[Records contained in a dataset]
Segment Open

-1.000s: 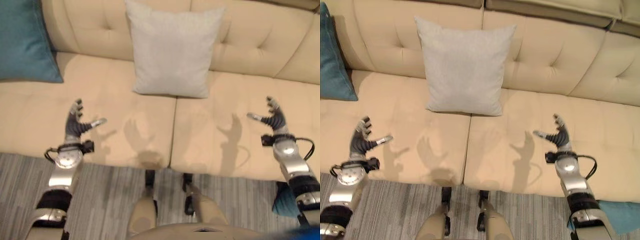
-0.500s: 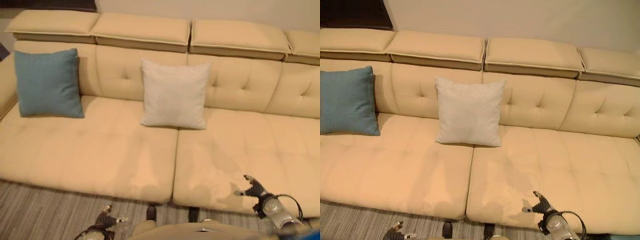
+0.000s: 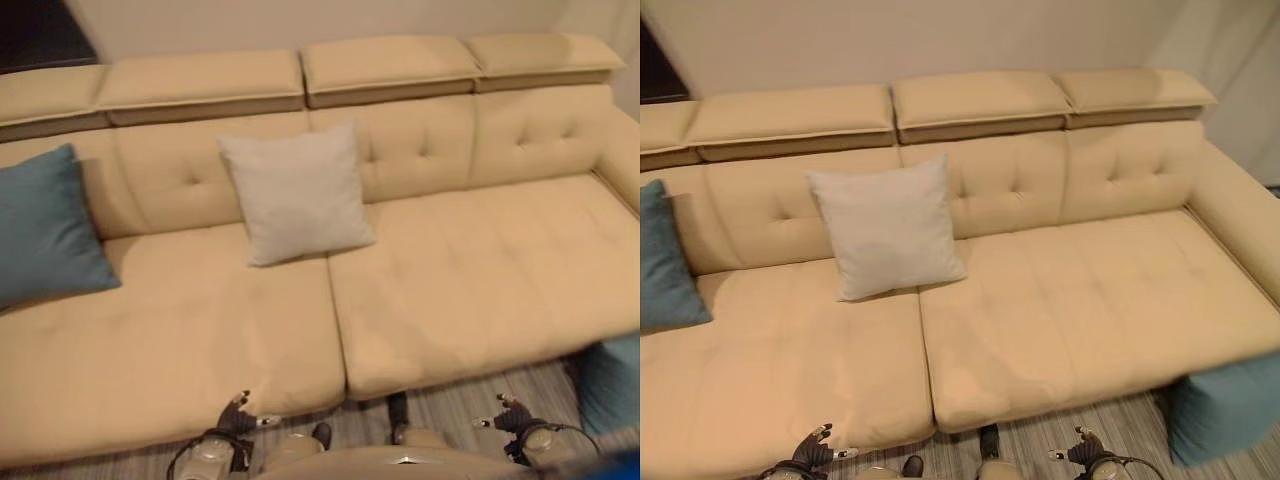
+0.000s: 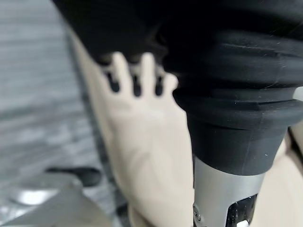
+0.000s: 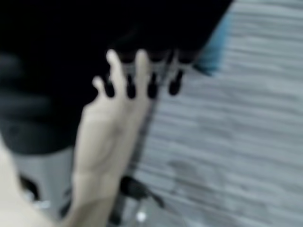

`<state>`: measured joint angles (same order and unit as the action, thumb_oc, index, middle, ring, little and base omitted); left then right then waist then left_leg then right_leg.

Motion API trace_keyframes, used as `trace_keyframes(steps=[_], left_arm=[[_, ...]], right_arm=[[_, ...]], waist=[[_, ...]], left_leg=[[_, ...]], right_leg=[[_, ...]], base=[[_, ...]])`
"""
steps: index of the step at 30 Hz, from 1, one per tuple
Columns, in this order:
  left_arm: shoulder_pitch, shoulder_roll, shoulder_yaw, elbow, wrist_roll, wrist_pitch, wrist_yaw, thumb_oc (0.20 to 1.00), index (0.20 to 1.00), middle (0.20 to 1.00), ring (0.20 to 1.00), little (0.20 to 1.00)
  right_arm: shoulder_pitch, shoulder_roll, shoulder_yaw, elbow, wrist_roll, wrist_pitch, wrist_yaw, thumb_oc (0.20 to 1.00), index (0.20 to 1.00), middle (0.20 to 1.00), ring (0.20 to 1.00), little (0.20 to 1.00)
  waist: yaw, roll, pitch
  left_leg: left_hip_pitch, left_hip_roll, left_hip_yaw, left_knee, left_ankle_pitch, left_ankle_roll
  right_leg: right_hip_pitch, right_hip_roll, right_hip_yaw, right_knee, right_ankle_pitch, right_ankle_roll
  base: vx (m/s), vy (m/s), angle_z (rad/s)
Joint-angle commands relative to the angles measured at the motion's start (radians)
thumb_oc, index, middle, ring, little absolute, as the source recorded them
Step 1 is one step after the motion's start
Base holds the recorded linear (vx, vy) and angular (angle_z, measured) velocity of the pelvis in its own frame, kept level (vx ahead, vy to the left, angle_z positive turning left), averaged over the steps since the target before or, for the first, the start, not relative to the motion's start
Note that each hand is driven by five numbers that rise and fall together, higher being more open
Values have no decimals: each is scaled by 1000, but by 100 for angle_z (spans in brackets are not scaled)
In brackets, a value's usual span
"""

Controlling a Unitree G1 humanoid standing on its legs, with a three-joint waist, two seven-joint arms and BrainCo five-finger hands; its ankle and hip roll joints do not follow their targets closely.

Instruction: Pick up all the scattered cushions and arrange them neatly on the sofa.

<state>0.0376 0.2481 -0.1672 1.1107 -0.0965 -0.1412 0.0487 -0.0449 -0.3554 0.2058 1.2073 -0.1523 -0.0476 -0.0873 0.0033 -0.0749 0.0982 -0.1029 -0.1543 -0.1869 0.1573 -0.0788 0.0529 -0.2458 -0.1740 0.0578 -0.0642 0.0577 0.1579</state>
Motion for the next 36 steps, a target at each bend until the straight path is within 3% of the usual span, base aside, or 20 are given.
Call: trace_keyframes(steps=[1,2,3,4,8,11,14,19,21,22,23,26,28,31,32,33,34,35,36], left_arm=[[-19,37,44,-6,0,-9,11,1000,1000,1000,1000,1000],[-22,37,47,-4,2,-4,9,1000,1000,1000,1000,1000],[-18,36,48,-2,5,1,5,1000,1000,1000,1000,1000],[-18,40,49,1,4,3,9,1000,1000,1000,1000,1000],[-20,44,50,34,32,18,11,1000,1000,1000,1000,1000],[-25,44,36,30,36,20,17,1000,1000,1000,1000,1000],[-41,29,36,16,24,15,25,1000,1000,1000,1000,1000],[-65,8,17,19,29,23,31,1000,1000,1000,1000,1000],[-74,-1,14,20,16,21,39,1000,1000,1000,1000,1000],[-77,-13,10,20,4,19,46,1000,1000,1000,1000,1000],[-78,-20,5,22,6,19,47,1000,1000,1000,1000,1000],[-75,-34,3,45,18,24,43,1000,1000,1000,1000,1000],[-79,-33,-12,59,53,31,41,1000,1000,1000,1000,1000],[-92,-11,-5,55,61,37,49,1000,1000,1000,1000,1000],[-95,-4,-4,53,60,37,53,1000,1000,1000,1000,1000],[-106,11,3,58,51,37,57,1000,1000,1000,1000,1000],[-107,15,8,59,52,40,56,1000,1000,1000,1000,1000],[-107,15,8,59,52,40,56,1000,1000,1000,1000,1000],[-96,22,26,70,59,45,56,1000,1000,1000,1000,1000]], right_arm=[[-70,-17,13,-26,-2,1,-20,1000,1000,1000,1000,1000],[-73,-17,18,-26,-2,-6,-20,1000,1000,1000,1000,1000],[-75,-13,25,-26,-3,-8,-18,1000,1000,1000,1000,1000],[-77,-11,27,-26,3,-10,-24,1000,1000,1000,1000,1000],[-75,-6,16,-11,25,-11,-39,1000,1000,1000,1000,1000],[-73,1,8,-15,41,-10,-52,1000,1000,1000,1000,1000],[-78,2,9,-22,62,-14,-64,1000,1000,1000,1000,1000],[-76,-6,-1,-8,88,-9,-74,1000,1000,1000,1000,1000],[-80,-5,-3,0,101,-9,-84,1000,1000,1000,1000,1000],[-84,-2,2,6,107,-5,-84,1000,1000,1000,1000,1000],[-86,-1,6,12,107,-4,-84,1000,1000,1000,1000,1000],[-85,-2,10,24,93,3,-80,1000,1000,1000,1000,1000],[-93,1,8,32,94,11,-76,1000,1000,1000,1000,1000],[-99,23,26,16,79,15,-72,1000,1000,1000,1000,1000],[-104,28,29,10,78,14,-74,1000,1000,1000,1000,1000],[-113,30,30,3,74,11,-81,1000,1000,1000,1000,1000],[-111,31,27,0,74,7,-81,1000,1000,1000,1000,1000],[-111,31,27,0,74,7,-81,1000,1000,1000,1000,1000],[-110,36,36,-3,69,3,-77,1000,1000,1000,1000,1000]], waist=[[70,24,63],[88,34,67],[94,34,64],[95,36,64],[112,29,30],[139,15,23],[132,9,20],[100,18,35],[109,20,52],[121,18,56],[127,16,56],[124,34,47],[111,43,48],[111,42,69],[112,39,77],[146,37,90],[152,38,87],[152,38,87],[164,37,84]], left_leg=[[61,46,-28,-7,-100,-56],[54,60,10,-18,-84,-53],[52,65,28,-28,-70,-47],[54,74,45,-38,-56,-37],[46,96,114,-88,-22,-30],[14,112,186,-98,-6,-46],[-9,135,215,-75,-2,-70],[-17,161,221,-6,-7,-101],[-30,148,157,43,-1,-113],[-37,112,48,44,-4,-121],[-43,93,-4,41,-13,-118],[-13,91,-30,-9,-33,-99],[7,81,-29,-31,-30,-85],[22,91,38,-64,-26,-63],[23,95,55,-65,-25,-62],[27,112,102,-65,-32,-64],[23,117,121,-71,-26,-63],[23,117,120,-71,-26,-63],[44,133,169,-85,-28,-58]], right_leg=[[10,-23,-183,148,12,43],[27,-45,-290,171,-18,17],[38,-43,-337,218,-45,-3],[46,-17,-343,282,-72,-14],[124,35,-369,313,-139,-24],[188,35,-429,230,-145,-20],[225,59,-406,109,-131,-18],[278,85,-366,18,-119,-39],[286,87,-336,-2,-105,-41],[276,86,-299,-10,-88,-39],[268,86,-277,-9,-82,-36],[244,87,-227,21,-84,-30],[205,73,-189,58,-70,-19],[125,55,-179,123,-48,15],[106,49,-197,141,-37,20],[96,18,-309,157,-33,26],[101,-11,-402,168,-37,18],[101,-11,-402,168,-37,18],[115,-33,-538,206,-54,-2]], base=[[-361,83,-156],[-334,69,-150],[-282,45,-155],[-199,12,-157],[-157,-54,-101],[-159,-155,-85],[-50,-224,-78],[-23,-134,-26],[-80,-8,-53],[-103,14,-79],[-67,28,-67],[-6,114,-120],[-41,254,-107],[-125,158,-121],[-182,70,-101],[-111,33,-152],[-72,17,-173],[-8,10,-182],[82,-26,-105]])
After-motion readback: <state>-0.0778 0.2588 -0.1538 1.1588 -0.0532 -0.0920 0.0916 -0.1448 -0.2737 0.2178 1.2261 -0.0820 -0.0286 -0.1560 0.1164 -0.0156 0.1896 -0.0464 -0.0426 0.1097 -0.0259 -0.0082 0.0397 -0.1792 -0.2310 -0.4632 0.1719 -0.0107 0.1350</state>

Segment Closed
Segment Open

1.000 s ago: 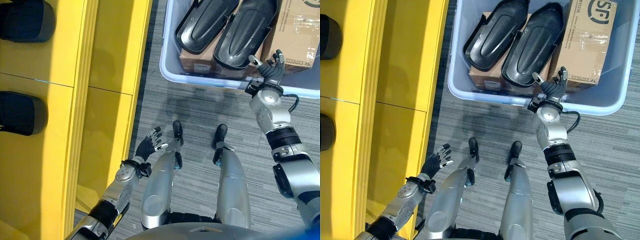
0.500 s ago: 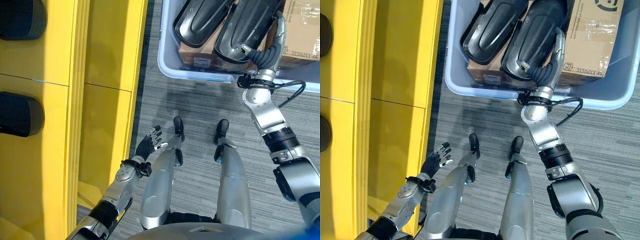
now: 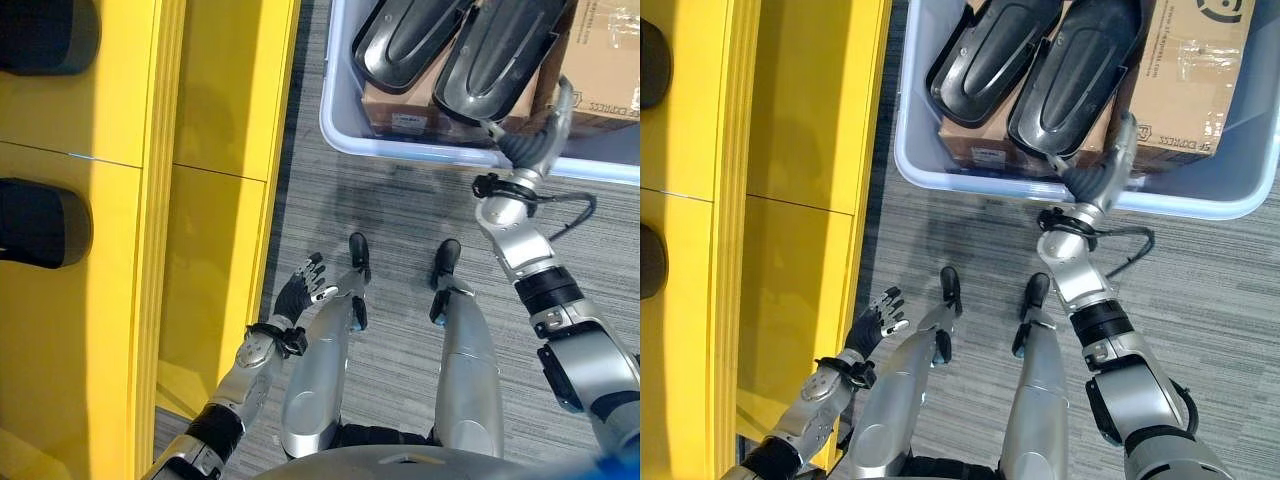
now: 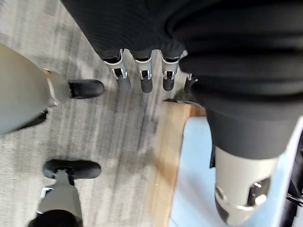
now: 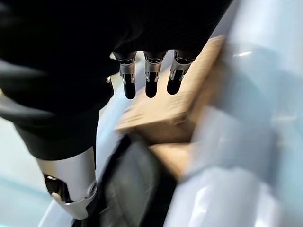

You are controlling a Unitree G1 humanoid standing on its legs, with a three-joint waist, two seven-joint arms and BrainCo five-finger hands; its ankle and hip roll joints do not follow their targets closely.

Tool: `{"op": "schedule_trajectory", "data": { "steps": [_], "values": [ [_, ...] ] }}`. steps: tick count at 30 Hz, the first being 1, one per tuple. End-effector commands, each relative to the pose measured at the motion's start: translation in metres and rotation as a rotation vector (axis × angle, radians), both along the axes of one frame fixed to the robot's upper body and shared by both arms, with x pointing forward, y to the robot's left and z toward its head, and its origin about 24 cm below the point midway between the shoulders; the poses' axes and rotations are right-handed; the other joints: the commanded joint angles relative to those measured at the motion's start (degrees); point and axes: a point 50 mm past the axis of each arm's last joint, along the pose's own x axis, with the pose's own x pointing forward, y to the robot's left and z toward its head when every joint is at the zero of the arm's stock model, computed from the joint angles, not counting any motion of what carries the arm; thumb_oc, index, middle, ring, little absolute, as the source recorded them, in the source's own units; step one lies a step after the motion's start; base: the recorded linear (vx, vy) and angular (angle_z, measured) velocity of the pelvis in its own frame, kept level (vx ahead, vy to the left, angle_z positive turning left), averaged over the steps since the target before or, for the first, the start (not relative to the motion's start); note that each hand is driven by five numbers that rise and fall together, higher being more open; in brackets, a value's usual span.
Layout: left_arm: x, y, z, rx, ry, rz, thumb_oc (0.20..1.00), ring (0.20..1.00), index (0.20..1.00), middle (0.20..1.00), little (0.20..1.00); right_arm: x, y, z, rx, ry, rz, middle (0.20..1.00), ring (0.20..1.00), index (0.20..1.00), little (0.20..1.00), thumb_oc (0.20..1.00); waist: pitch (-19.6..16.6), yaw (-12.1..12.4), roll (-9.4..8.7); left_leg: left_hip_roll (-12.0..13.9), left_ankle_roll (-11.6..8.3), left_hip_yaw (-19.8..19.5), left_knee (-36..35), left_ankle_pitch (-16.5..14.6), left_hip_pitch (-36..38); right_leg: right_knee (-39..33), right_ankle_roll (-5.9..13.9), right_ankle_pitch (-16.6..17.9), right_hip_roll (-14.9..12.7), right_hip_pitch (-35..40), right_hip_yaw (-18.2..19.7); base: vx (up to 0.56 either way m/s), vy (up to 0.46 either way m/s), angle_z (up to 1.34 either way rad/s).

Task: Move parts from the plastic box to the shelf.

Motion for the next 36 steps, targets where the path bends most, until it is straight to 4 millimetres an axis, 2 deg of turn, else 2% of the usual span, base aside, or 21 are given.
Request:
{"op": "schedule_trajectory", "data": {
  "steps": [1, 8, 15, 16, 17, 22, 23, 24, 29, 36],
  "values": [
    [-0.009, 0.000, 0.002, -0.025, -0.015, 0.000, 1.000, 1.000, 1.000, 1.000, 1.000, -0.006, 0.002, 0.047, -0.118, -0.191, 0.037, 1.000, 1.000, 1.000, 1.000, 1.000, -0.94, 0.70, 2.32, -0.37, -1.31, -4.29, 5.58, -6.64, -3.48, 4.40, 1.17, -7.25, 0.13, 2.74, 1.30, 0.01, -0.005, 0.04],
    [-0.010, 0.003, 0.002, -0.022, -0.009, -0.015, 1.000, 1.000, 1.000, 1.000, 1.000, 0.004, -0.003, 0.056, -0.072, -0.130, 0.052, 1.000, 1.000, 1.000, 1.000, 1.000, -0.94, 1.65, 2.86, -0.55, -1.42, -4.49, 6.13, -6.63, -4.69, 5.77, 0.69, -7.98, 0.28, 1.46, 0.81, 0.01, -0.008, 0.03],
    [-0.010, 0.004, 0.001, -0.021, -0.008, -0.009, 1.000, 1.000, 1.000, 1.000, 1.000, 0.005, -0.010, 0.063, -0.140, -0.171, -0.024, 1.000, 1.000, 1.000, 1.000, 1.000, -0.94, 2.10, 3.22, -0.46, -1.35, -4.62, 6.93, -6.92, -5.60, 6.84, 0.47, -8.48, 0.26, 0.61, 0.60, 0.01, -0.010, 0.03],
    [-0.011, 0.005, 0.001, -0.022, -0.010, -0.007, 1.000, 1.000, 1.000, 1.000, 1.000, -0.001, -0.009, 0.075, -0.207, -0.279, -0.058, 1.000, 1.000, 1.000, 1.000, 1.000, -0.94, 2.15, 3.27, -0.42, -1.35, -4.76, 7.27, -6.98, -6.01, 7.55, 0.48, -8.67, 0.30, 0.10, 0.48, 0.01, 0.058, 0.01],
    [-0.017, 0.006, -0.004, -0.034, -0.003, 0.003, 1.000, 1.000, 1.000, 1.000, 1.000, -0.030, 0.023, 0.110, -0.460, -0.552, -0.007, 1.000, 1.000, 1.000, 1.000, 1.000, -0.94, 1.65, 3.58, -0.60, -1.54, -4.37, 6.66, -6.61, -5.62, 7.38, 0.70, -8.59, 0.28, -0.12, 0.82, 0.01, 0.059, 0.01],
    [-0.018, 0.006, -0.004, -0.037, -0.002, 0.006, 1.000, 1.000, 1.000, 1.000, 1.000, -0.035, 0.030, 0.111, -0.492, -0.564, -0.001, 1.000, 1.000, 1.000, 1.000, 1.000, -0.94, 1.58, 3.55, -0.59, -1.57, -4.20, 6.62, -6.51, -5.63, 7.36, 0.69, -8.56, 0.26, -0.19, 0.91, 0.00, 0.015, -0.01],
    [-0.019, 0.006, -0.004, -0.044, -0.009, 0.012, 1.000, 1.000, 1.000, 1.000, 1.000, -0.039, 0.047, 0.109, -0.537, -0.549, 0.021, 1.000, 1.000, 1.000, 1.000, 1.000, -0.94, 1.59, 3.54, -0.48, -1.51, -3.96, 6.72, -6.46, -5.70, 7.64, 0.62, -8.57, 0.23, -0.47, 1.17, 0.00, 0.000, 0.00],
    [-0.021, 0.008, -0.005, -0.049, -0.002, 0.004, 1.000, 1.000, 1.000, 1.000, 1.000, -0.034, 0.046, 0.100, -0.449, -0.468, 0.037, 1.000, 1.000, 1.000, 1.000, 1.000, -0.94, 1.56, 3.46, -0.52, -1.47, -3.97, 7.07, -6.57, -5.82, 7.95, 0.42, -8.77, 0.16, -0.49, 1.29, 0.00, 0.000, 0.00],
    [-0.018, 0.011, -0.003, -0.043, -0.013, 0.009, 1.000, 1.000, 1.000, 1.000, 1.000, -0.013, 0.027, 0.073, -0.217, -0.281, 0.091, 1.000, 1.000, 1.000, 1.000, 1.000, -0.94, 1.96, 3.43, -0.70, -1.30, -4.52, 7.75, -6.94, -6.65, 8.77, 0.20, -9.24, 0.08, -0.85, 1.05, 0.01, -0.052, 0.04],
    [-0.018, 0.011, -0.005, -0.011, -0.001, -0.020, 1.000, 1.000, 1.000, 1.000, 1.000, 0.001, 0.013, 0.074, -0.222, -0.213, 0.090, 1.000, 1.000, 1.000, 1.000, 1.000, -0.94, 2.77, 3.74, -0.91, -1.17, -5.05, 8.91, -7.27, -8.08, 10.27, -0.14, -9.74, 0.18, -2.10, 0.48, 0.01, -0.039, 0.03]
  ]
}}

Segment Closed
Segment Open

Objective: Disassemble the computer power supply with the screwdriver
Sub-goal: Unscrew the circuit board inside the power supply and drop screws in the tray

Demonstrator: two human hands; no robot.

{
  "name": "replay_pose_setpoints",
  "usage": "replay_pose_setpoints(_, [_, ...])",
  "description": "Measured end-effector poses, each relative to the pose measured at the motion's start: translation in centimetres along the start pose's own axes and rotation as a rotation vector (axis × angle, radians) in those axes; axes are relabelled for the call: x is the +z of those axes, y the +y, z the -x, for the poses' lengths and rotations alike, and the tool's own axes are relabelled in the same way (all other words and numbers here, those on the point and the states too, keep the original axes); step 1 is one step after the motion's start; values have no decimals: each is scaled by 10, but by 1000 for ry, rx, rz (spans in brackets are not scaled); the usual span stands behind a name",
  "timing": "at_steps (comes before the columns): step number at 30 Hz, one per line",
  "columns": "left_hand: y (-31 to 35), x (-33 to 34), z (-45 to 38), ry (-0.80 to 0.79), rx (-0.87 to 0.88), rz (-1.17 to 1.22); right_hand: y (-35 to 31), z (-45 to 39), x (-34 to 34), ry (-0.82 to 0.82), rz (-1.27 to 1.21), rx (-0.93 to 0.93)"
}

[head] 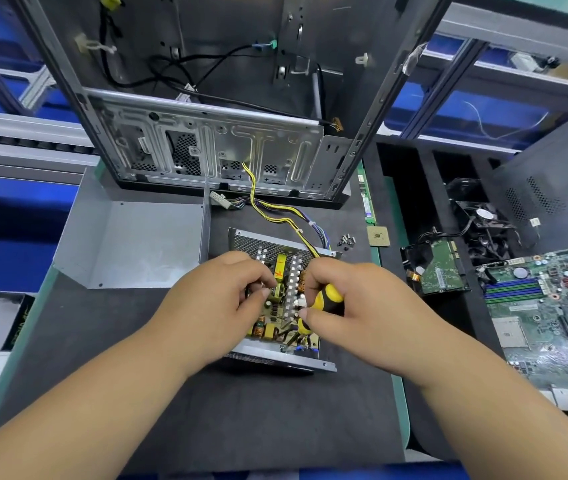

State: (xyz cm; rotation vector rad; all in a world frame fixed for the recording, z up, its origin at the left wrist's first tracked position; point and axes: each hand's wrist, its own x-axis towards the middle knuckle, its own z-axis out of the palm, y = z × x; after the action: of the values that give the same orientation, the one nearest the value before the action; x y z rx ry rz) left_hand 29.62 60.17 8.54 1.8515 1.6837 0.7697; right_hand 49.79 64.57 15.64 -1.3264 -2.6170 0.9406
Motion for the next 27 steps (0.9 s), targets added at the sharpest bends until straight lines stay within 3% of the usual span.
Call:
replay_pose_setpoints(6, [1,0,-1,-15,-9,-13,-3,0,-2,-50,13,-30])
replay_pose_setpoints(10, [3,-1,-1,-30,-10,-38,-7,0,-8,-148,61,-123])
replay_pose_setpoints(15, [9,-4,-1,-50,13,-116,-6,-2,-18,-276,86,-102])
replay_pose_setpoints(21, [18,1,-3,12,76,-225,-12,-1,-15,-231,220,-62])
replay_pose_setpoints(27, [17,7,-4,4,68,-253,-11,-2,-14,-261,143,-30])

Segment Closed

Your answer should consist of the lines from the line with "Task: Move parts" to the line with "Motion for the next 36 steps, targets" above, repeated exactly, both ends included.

Task: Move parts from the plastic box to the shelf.

Motion for the next 36 steps, targets where the path bends most, until it is straight to 4 millimetres an axis, 2 deg of turn, else 2% of the usual span, base aside, or 21 are given.

The answer contains nothing further.